First and foremost, the government needs to focus more on arresting the galloping food inflation to give common people some relief from the consequent sufferings
The high rate of inflation at over 9.0 per cent the economy has been witnessing during the past six months has not shown any sign of easing of late. The latest official data on the overall inflation and the consumer price index as published by the Bangladesh Bureau of Statistics (BBS) on Sunday, September 10 only provide in figures what the public are experiencing day-to-day. The food price inflation, for instance, rose to 12.54 per cent in August, the highest ever in the last 12 years. As a corollary, it has left its impact on the average inflation by way of pushing it up by 23 basis points (one basis point being equal to 0.01 per cent) to 9.92 per cent last month (August) from 9.69 per cent in July. The public is experiencing the pressure it has left on the general price levels, not just on foods. It may be recalled at this point that in May this year the inflation rate was the highest in a decade at 9.94 per cent. Amid such not-so-reassuring developments all around, the report that the non-food inflation has come down to 7.95 per cent in August from its peak at 9.57 per cent in May last is cold comfort to the common people.

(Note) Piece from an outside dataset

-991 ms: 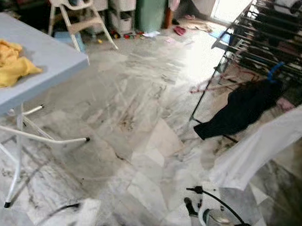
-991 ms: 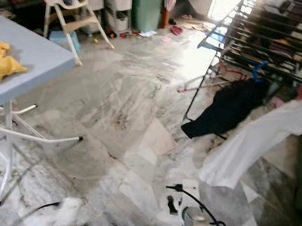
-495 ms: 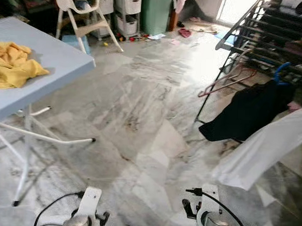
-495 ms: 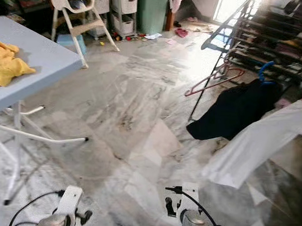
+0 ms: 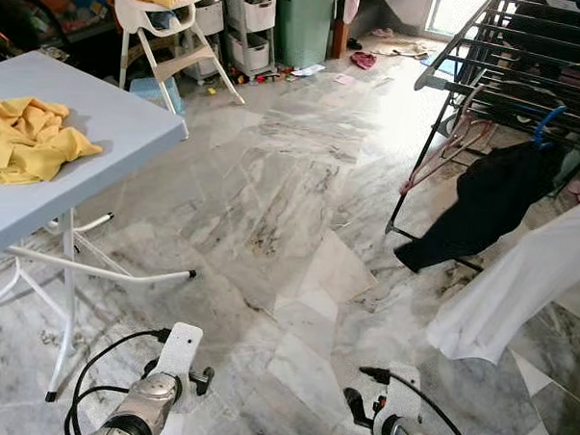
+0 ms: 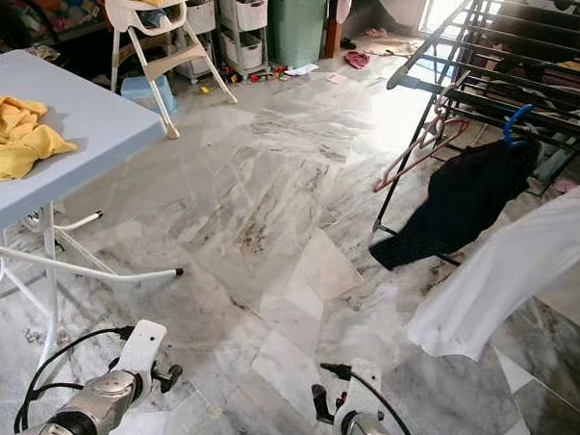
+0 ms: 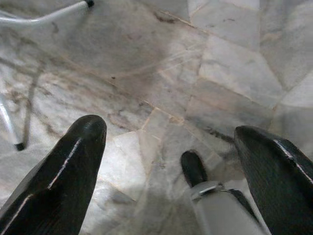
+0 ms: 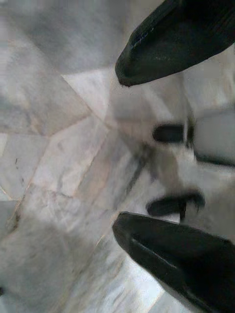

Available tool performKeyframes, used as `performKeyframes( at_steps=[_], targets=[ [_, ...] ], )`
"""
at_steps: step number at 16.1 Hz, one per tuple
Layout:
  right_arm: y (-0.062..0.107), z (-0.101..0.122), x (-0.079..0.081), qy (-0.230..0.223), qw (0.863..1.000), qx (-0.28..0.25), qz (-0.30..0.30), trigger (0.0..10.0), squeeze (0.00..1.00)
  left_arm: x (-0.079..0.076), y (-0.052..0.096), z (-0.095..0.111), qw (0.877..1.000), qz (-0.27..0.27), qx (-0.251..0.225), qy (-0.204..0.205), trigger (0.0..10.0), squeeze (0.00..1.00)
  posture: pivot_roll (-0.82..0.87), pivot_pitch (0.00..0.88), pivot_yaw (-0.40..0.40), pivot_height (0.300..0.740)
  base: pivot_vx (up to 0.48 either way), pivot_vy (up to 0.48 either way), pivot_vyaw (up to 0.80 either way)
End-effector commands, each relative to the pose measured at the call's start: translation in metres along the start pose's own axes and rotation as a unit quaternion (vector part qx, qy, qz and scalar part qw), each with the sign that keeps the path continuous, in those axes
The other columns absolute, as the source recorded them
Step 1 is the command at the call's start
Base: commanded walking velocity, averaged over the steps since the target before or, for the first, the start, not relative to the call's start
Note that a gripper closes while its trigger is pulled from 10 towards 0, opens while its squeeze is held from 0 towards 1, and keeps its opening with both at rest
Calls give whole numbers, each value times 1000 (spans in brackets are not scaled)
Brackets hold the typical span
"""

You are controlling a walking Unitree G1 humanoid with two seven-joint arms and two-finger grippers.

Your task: Hang hanger

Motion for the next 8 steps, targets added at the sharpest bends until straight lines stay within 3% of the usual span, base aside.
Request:
performKeyframes(
  at_steps=[1, 3, 5, 6, 7, 8],
  targets=[
    [0, 7, -2, 35, 999, -24, 7, 10000, 0, 0, 0, 7, 1000, -9, -20, 18, 10000, 0, -83, 18, 24, 740, 0, 0, 0],
    [1, 22, -11, 64, 996, -65, -12, 10000, 0, 3, 0, 20, 998, -19, -57, 21, 10000, 0, -71, 22, 5, 740, 0, 0, 0],
    [3, 42, -18, 65, 991, -115, -2, 10000, 0, 9, 3, 26, 994, -30, -100, 31, 10000, 0, -52, 20, -10, 740, 0, 0, 0],
    [5, 48, -23, 48, 990, -134, -7, 10000, 0, 10, 5, 26, 993, -36, -112, 19, 10000, 0, -48, 19, -13, 740, 0, 0, 0],
    [9, 56, -27, 19, 985, -172, 2, 10000, 0, 13, 8, 27, 988, -39, -142, 35, 10000, 0, -34, 23, -21, 740, 0, 0, 0],
    [13, 67, -28, 12, 978, -210, 3, 10000, 0, 20, 15, 40, 977, -27, -210, 15, 10000, 0, -33, 29, -23, 740, 0, 0, 0]
  ],
)
Point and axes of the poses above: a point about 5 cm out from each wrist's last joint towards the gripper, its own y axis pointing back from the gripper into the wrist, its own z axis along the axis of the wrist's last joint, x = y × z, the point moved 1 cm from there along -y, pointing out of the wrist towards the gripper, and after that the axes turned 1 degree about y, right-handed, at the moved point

It all takes one again to the question that the average person often asks: why are the prices of essential goods, foods in particular, going up uncontrollably here in Bangladesh, though in the international market the picture is quite different? Even the UN's Food and Agricultural Organisation (FAO) early this month reported that the prices of staples had recorded a two-year low last month. Since March 2022, when the food prices on FAO's index, which recorded its highest ever in the wake of the Russo-Ukraine war, fell by 24 per cent last August. So, the excuse of the international commodity market's volatility as often offered by the traders to justify their price hike, too, does not hold water.
It is indeed disappointing at a time when Sri Lanka, whose economy went into a free fall a year ago with its inflation rate at 69.8 per cent, has by now managed to bring it down to as low as 4.0 per cent in August. Also other countries including neighbouring India and even advanced economies of Europe and North America have been able to bring down their food inflation rates markedly from their peaks in mid-2022.
So far as the irrational essential market is concerned, some economists would like to blame it on the manipulative trading syndicates on the grounds that, going by the government-supplied data, there should be no essentials supply shortage in the country. Others would point to the internal economic instability and lack of effective market management not only of the essential commodities, but also of the foreign exchange and money supply. Many believe, without tinkering in the name of managing, the relevant authority should rather let the market operate on its own to settle issues like exchange rate fluctuation. In that case the vested interest groups would be powerless to influence essential market negatively, they argue. Under the circumstances, first and foremost, the government needs to focus more on arresting the galloping food inflation to give common people some relief from the consequent sufferings. To that end, it may consider using policy tools that helped neighbouring countries in containing inflation.